> _What you have to do_
Set the entries down again exactly; none may be skipped.

> _Exercise input_
▶
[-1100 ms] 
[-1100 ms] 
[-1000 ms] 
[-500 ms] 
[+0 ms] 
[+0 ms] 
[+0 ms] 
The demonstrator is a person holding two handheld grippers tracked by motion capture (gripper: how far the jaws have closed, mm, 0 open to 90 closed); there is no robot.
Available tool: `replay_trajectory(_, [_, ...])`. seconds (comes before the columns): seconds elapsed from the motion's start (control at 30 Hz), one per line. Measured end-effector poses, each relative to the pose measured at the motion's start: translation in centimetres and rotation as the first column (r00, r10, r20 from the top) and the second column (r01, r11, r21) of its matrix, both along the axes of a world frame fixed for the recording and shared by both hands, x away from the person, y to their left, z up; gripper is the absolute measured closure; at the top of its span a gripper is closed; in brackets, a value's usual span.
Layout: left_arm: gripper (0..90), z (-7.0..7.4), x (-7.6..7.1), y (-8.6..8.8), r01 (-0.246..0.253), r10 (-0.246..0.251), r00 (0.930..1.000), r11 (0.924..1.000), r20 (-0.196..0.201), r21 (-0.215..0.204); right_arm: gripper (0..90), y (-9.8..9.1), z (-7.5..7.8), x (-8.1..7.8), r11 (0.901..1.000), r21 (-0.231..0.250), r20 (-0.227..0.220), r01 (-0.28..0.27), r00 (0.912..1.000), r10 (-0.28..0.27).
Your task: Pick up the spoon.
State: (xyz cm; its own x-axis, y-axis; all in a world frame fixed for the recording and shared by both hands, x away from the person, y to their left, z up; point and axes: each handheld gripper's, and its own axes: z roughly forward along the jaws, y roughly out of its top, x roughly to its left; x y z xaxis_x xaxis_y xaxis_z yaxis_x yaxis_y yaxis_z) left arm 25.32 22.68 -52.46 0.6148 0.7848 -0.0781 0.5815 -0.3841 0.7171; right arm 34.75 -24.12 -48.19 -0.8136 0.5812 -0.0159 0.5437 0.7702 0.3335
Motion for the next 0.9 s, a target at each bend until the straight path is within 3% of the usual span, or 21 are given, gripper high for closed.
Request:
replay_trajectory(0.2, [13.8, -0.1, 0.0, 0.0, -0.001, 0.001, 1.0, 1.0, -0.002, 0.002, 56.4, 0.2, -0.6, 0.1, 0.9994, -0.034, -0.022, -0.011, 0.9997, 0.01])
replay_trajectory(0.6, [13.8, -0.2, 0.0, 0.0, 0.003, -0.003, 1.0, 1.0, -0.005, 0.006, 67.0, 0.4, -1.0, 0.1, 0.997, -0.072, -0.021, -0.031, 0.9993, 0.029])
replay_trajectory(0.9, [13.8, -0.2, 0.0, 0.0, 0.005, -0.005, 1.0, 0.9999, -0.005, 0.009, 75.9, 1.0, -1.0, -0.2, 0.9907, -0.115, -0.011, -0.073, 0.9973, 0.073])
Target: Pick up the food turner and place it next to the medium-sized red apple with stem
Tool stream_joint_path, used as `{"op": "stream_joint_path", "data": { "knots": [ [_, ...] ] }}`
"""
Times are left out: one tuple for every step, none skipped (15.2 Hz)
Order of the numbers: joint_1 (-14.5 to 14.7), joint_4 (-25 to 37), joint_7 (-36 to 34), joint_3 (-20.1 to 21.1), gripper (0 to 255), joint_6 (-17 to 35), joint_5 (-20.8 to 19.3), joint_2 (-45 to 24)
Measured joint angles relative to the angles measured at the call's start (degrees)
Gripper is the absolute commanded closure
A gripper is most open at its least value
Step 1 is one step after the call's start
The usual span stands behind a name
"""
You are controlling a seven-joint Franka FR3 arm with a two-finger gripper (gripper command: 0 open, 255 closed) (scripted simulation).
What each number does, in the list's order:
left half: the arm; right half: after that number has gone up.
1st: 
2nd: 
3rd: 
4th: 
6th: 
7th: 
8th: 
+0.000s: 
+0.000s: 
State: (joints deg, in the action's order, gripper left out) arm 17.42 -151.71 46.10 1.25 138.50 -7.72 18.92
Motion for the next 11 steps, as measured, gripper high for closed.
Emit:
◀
> _Problem solution_
[-1100 ms] 
[-1100 ms] 
[-1000 ms] 
[-500 ms] 
[+0 ms] 
[+0 ms] 
[+0 ms] 
The demonstrator is a person holding two handheld grippers tracked by motion capture (gripper: how far the jaws have closed, mm, 0 open to 90 closed); there is no robot.
Available tool: `replay_trajectory(_, [_, ...])`. seconds (comes before the columns): seconds elapsed from the motion's start (control at 30 Hz), one per line. Measured end-effector poses, each relative to the pose measured at the motion's start: translation in centimetres and rotation as the first column (r00, r10, r20 from the top) and the second column (r01, r11, r21) of its matrix, both along the axes of a world frame fixed for the recording and shared by both hands, x away from the person, y to their left, z up; gripper is the absolute measured closure; at the top of its span a gripper is closed; in brackets, a value's usual span.
Layout: left_arm: gripper (0..90), z (-7.0..7.4), x (-7.6..7.1), y (-8.6..8.8), r01 (-0.246..0.253), r10 (-0.246..0.251), r00 (0.930..1.000), r11 (0.924..1.000), r20 (-0.196..0.201), r21 (-0.215..0.204); right_arm: gripper (0..90), y (-9.8..9.1), z (-7.5..7.8), x (-8.1..7.8), r11 (0.901..1.000), r21 (-0.231..0.250), r20 (-0.227..0.220), r01 (-0.28..0.27), r00 (0.912..1.000), r10 (-0.28..0.27).
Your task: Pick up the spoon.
State: (xyz cm; its own x-axis, y-axis; all in a world frame fixed for the recording and shared by both hands, x away from the person, y to their left, z up; point and axes: each handheld gripper's, and its own axes: z roughly forward along the jaws, y roughly out of its top, x roughly to its left; x y z xaxis_x xaxis_y xaxis_z yaxis_x yaxis_y yaxis_z) left arm 25.32 22.68 -52.46 0.6148 0.7848 -0.0781 0.5815 -0.3841 0.7171; right arm 34.75 -24.12 -48.19 -0.8136 0.5812 -0.0159 0.5437 0.7702 0.3335
Motion for the next 0.9 s, a target at each bend until the straight path is within 3% of the usual span, or 21 are given, gripper high for closed.
Request:
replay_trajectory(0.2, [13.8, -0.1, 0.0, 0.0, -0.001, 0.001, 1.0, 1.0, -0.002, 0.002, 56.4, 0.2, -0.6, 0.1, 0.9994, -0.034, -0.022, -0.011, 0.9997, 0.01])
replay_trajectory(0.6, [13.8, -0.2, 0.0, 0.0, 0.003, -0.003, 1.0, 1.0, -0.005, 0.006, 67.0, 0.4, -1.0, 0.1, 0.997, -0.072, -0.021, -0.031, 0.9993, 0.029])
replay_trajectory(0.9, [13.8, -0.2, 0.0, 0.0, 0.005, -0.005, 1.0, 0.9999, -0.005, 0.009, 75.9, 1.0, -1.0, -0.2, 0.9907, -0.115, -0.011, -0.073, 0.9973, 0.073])
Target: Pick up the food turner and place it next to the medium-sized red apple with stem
Tool stream_joint_path, used as `{"op": "stream_joint_path", "data": { "knots": [ [_, ...] ] }}`
"""
Times are left out: one tuple for every step, none skipped (15.2 Hz)
Order of the numbers: joint_1 (-14.5 to 14.7), joint_4 (-25 to 37), joint_7 (-36 to 34), joint_3 (-20.1 to 21.1), gripper (0 to 255), joint_6 (-17 to 35), joint_5 (-20.8 to 19.3), joint_2 (-45 to 24)
Measured joint angles relative to the angles measured at the call's start (degrees)
Gripper is the absolute commanded closure
A gripper is most open at its least value
Step 1 is one step after the call's start
The usual span stands behind a name
"""
You are controlling a seven-joint Franka FR3 arm with a two-finger gripper (gripper command: 0 open, 255 closed) (scripted simulation).
What each number does, in the list's order:
left half: the arm; right half: after that number has gone up.
1st: 
2nd: 
3rd: 
4th: 
6th: 
7th: 
8th: 
+0.000s: 
+0.000s: 
State: (joints deg, in the action's order, gripper left out) arm 17.42 -151.71 46.10 1.25 138.50 -7.72 18.92
Motion for the next 11 steps, as measured, gripper high for closed.
Emit:

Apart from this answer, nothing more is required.